Bentayga AzureのV8は最高出力550PS、最大トルク770Nm、0から100km/h加速4.5秒、最高速度290km/hと公式ページに表示される。Speedとの差は100PS、80Nm、加速0.9秒だが、Azureが不足しているという意味ではない。日常で使う速度域、後席を使う頻度、長距離移動の時間を先に置くと、絶対性能を追うSpeedと、移動全体の落ち着きを整えるAzureという役割の差が見えやすい。
Speedは足回りと制動まで性能仕様にする
Speedは四輪操舵を採用し、低速では後輪を前輪と逆方向へ、高速では同じ方向へ操舵すると公式ページが説明する。専用調整のBentley Dynamic Rideは48V電子制御アンチロールシステムで、直進時の乗り心地を保ちながらコーナリング時の姿勢を制御する。23インチホイールを選ぶとカーボンセラミックブレーキも選択でき、フロントは10ピストン。出力だけでなく、曲がる、止まる、車体を支える装備まで同じ方向へそろえている。

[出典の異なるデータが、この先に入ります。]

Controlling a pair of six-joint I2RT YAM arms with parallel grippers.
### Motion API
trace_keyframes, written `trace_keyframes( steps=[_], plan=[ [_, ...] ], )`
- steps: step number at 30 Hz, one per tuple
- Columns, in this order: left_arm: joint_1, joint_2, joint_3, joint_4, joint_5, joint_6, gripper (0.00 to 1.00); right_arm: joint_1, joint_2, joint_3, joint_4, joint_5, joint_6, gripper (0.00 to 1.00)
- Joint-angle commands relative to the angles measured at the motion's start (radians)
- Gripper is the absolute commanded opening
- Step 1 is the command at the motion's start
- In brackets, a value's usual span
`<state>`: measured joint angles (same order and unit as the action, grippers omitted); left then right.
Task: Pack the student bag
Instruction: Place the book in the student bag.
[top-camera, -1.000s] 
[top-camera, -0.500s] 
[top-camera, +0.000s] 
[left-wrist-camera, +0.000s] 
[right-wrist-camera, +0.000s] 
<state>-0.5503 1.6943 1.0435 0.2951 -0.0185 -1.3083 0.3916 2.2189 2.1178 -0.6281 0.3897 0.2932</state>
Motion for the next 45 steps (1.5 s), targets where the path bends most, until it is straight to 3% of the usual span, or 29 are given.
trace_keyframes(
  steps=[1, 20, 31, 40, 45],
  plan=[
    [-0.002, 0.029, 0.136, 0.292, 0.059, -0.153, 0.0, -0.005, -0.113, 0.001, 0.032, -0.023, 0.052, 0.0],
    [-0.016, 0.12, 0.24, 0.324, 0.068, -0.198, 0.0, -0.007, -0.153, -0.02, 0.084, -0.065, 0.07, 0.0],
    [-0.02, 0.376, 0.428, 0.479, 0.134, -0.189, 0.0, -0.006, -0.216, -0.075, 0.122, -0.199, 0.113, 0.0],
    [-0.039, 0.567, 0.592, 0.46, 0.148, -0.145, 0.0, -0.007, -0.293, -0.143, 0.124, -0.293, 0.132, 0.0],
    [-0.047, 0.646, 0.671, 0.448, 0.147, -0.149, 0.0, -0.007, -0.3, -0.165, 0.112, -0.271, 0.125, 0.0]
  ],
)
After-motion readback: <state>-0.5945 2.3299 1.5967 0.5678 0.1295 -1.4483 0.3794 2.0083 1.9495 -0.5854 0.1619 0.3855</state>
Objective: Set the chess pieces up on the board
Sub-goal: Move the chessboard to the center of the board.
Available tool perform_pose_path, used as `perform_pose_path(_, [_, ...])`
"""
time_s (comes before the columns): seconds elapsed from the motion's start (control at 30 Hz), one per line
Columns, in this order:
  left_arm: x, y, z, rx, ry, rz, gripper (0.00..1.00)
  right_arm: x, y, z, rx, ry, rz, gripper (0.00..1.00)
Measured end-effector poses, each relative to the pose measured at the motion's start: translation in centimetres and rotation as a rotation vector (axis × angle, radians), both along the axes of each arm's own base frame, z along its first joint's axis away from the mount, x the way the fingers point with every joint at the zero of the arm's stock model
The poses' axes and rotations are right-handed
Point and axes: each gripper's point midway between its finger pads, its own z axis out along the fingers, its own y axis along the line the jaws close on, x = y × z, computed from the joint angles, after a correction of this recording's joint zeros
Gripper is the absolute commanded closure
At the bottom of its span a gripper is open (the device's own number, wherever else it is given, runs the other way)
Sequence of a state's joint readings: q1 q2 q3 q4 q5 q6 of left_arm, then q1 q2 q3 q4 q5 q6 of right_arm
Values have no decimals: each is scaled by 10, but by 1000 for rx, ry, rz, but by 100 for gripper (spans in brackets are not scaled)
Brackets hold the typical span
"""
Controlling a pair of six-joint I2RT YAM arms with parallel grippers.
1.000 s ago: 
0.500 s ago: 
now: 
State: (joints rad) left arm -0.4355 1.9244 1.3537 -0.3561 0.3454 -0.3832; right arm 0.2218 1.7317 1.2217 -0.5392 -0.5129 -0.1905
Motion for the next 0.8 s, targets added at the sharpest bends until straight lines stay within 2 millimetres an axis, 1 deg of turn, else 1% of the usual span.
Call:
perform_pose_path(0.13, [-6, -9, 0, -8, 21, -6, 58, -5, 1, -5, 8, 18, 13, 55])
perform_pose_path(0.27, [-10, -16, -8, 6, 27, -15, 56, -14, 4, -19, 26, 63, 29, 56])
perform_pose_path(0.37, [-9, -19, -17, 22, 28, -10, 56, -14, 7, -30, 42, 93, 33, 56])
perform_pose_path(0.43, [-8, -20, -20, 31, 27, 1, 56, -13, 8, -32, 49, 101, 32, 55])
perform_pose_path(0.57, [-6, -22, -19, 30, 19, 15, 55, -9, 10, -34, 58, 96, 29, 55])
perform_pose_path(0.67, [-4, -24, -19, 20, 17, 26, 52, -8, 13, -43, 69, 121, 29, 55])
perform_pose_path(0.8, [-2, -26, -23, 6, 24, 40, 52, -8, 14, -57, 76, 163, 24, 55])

Azureは22インチ10本スポークホイール、バーチカルベーンのフロントグリル、乗員のウェルビーイングを重視する装備を軸にする。運転支援は市場によって利用できる機能が異なると注記されるため、掲載画面の機能を日本仕様へ一括して当てはめない。購入前には、希望するシート、運転支援、空調、オーディオ、ホイールが日本向け見積に含まれるかを一項目ずつ確認する必要がある。
黒の扱いはダークティントとクロームで分かれる
Speedはマトリックスグリルからリアのオーバル形状テールパイプフィニッシャーまで、ダークティントのディテールを車体全体へ使う。23インチホイールにはブラックペイント仕様があり、ブレーキキャリパーは複数の色から選択できる。黒い外装を選ぶ場合は、グリル、ホイール、ガラス、排気口まで暗色の連続を作りやすく、差し色をキャリパーと室内へ限定する構成が考えやすい。
Azureはブライトクロームのグリルと外装ディテールを特徴とし、Speedとは光の返し方が違う。黒いボディを選んでも金属の輪郭を残し、車体の大きさと縦方向のグリルを見せる方向になる。画面上の色は撮影条件と表示環境で変わるため、塗装見本、ホイール仕上げ、クローム、レザーを同じ照明で照合したい。黒を消す仕様と、黒の上に明るい輪郭を置く仕様のどちらが保管場所や服装に合うかが判断軸になる。
寸法はほぼ同じでも使い方は同じではない
Speedの公式寸法は全長5,144mm、ミラーを含む全幅2,222mm、全高1,728mm、ホイールベース2,995mm。車両重量は地域区分により2,465kgまたは2,470kg、荷室容量は484リットルと掲載される。AzureのV8も全長5,125mm、ミラーを含む全幅2,222mm、全高1,728mm、ホイールベース2,995mmである。全長差は19mmにとどまるため、駐車条件より性能と室内仕様の差が選択を左右しやすい。
2026年8月18日時点の日本公式ページでは両車のメーカー希望小売価格を静的に確認できないため、本稿は価格を推定しない。見積では車両本体だけでなく、ホイール、ブレーキ、塗装、レザー、オーディオ、保険、タイヤ交換、保管幅を同じ表に置きたい。自分で運転する時間と後席を使う時間のどちらが長いか、650PSと専用制御を使う目的があるかを先に決めれば、SpeedとAzureを名前の上下関係だけで選ばずに済む。